Assignment:
Copy out every line of the records in which "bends" can be found.

Task input:
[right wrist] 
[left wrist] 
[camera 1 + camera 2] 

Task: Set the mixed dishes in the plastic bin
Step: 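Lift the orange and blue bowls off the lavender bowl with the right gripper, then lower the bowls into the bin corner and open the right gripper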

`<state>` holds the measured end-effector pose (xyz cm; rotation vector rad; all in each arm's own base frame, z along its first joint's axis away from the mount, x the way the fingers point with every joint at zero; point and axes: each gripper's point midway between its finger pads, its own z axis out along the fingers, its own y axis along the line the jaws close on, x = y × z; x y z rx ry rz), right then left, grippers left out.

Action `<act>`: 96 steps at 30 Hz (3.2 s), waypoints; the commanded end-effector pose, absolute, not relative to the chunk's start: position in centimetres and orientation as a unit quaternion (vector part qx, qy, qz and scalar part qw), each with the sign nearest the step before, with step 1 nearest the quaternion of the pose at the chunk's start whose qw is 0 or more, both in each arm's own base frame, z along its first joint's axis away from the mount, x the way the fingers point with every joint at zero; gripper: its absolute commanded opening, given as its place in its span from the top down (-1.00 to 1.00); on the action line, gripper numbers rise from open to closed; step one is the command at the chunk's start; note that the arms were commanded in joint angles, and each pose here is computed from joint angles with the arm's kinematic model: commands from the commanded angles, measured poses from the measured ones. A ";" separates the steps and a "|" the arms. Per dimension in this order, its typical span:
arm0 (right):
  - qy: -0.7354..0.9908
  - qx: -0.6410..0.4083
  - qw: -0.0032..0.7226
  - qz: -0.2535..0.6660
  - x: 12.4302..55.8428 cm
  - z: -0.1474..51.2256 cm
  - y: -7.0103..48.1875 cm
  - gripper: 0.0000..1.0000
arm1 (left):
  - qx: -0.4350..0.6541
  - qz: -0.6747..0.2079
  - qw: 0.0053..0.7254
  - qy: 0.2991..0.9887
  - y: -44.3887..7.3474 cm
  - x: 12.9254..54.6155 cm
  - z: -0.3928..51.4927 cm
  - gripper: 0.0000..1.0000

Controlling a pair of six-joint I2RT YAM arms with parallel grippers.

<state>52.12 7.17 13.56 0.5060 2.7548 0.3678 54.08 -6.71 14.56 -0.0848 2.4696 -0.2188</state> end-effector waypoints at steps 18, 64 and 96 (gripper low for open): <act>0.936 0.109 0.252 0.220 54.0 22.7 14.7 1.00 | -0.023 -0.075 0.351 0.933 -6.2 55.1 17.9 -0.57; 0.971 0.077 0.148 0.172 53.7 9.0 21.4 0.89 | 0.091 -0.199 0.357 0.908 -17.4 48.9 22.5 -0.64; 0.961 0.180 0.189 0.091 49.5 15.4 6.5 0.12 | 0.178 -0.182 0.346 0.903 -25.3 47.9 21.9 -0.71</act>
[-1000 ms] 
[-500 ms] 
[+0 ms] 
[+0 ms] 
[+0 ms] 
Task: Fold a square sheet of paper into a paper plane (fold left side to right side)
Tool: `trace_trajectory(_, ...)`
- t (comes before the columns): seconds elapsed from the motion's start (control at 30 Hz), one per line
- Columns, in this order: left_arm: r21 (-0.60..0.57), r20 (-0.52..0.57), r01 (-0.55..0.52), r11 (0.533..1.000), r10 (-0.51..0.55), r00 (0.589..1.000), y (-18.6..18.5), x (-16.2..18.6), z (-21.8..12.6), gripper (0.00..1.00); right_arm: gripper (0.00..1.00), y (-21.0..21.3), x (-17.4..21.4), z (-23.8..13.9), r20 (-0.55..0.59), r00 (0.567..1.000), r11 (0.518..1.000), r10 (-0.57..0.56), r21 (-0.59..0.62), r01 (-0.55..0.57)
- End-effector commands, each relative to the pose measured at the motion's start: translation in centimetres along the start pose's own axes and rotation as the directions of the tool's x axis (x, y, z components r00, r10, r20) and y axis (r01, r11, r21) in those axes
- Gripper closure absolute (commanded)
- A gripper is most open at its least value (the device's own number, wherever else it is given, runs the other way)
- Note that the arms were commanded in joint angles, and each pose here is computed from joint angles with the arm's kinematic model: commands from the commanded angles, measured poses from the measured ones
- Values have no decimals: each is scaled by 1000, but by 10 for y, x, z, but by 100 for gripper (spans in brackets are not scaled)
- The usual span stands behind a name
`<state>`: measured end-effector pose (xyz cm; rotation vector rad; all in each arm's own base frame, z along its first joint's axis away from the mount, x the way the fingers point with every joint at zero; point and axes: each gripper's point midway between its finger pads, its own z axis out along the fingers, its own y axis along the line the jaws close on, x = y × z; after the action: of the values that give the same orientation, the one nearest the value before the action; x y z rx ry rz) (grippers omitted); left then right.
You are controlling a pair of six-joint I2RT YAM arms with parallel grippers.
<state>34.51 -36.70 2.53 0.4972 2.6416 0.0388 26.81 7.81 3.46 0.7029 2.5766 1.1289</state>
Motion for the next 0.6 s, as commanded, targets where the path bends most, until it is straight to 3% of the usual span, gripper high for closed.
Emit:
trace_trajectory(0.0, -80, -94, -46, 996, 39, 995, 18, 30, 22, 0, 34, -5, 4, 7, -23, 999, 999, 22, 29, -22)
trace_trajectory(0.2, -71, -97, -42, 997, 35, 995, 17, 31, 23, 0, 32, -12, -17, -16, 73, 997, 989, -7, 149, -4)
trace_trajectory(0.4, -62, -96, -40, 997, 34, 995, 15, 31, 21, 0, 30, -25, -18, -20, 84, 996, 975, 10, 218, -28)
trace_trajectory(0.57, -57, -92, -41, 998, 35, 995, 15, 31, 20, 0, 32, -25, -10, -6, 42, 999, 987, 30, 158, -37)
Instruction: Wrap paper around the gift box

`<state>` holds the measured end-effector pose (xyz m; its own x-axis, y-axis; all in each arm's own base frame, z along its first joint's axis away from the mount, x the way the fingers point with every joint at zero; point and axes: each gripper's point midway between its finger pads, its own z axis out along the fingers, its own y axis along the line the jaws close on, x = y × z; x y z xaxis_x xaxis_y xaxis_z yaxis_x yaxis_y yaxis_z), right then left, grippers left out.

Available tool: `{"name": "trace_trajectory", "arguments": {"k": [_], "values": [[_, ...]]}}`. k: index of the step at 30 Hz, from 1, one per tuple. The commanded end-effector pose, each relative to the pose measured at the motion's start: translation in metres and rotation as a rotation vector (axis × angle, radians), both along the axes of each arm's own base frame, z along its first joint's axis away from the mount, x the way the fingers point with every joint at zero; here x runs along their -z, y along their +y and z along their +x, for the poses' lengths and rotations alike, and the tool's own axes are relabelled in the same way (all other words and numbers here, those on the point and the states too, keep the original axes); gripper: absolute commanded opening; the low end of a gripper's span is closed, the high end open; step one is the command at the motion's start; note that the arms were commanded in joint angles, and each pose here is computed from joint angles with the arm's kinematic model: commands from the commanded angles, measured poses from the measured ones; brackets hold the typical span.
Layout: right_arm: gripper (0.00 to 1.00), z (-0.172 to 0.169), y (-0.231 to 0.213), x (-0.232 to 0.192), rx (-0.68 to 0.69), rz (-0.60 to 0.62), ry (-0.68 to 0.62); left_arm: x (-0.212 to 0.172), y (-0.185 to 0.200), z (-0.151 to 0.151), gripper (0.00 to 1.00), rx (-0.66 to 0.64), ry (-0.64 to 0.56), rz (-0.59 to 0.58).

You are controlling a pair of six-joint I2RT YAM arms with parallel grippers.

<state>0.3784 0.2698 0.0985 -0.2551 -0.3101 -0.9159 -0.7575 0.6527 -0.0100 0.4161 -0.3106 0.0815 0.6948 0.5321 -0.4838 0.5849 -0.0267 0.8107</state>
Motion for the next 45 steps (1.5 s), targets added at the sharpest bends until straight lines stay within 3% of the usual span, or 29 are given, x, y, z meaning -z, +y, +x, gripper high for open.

Task result:
Motion for the next 0.6 s, as commanded, targets where the path bends most, until it is straight to 3% of the usual span, gripper high for closed.
Motion for the next 45 steps (1.5 s), targets added at the sharpest bends until straight lines stay within 3% of the usual span, or 29 are given, x, y, z meaning -z, +y, +x, gripper high for open.

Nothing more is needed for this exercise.